Wilson signed a two-year extension with the Blue Bombers in January 2021, keeping him with the team through the next two seasons. He suffered a hip flexor injury in the first game of the season and did not play again until the end of September. Wilson finished the regular season with 16 tackles over seven games played. Despite the injuries he was a key part of the team that wen to defend their Grey Cup title in the 2021 CFL Final against the hometown Tiger-Cats in Hamilton. Trailing 22-10, the defence would rally the team as they would go to overtime and take the lead 33-25. There, after a tip drill with two Blue Bomber teammates, Wilson caught the pass deflected to him by Winston Rose sealing his and the team's second consecutive title. Wilson's father, step-mother, sister, and brother were all in attendance for the game and made their way down to the field to celebrate with him. Considering the season and the title in the middle of the pandemic, Wilson said that "Sometimes when you’re not able to do certain things, your mind starts to wander or you start questioning whether you still want to do it, but we were all locked in. It just shows that no matter what you go through, there’s a light at the end of the tunnel. Some stuff might be tough, but it’s all going to work out in the end."
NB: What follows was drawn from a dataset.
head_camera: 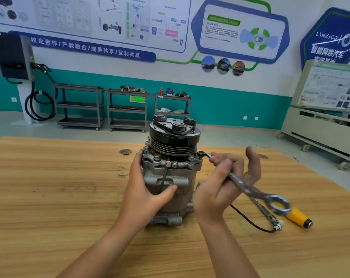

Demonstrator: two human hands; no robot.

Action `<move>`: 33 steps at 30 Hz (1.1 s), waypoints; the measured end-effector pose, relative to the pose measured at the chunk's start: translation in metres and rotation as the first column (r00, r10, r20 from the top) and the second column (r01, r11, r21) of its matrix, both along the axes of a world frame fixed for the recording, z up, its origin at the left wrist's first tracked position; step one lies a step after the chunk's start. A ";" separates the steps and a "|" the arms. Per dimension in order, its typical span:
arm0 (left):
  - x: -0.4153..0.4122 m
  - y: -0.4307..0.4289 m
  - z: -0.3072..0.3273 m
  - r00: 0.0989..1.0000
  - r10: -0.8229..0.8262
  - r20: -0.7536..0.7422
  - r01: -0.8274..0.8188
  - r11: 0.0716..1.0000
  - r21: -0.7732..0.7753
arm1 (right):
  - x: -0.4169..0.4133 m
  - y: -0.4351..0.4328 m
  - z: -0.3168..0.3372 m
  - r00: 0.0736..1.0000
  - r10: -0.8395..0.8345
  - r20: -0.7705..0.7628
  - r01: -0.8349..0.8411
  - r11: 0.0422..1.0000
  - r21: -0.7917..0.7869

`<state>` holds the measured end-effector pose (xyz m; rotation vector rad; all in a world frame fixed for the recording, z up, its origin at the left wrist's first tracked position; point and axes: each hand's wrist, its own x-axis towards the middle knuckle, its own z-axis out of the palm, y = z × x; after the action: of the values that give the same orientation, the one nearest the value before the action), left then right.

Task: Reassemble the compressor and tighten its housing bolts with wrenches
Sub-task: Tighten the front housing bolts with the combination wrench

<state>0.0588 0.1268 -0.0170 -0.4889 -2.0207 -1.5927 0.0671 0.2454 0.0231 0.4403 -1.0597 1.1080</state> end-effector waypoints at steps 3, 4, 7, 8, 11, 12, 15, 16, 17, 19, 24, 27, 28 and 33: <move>0.001 -0.001 0.002 1.000 -0.015 0.005 0.015 1.000 -0.005 | 0.000 -0.007 -0.008 0.993 -0.115 0.000 0.112 0.962 0.250; 0.001 -0.001 0.003 1.000 -0.027 0.012 0.027 1.000 0.001 | 0.000 -0.010 -0.009 0.987 -0.158 0.016 0.144 0.937 0.318; 0.003 -0.001 0.005 0.996 -0.068 0.063 0.067 0.998 0.021 | -0.002 -0.022 -0.010 0.966 -0.240 0.093 0.180 0.888 0.424; 0.003 -0.001 0.005 0.994 -0.079 0.080 0.077 0.997 0.031 | -0.003 -0.026 -0.008 0.955 -0.270 0.118 0.193 0.875 0.444; 0.000 -0.002 0.002 0.996 -0.067 0.061 0.068 0.998 -0.012 | 0.000 -0.037 0.009 0.949 -0.265 0.171 0.161 0.873 0.460; -0.001 -0.002 0.001 0.997 -0.050 0.050 0.051 0.998 -0.031 | 0.005 -0.040 0.019 0.972 -0.170 0.161 0.085 0.897 0.434; -0.002 -0.002 0.000 1.000 -0.023 0.012 0.023 0.999 -0.027 | 0.017 -0.029 0.064 0.947 0.315 0.065 -0.322 0.931 0.172; -0.002 -0.002 -0.001 1.000 -0.021 0.003 0.022 1.000 -0.022 | 0.019 -0.017 0.082 0.876 0.480 0.042 -0.481 0.876 0.025; -0.002 -0.003 0.000 1.000 -0.020 0.005 0.020 1.000 -0.020 | 0.018 -0.002 0.098 0.787 0.615 0.052 -0.605 0.786 -0.127; -0.001 -0.004 0.000 0.999 -0.029 0.027 0.030 0.999 -0.015 | 0.005 0.032 0.121 0.573 0.811 0.121 -0.714 0.566 -0.411; -0.004 -0.004 -0.001 1.000 -0.013 0.020 0.014 0.999 -0.037 | -0.051 0.076 0.111 0.081 0.991 0.108 -0.552 0.134 -0.823; -0.004 -0.005 -0.002 1.000 -0.017 0.025 0.018 0.999 -0.041 | -0.075 0.077 0.093 -0.027 0.996 0.090 -0.473 0.067 -0.878; -0.004 -0.005 -0.002 1.000 -0.016 0.027 0.017 0.999 -0.041 | -0.079 0.076 0.091 -0.061 0.995 0.073 -0.461 0.037 -0.887; -0.002 -0.004 0.000 1.000 -0.005 0.006 0.005 0.999 -0.049 | -0.095 0.064 0.091 -0.134 0.973 0.188 -0.431 0.113 -0.895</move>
<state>0.0569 0.1232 -0.0172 -0.5088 -2.0683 -1.5527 -0.0281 0.3098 0.1145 -0.1109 -1.0863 3.0433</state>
Wilson suffered an Achilles injury early in the 2022 season and consequently missed the rest of the season. He had played in four games, recording 17 defensive tackles, one special teams tackle, and one sack prior to the injury. As he continued to recover into the 2023 season, he began the year on the injured list, but returned in week 9 against the BC Lions. He played in ten regular season games where he had 37 defensive tackles, four special teams tackles, one sack, and one forced fumble. He also played in the 110th Grey Cup, recording two defensive tackles, but the Blue Bombers lost to the Montreal Alouettes.

In 2024, Wilson again dealt with injuries which limited him to eight regular season games, starting in all of them, where he had 28 defensive tackles and one sack. He played in both post-season games, including the 111th Grey Cup where he had two defensive tackles in the Blue Bombers' 24–41 loss to the Toronto Argonauts.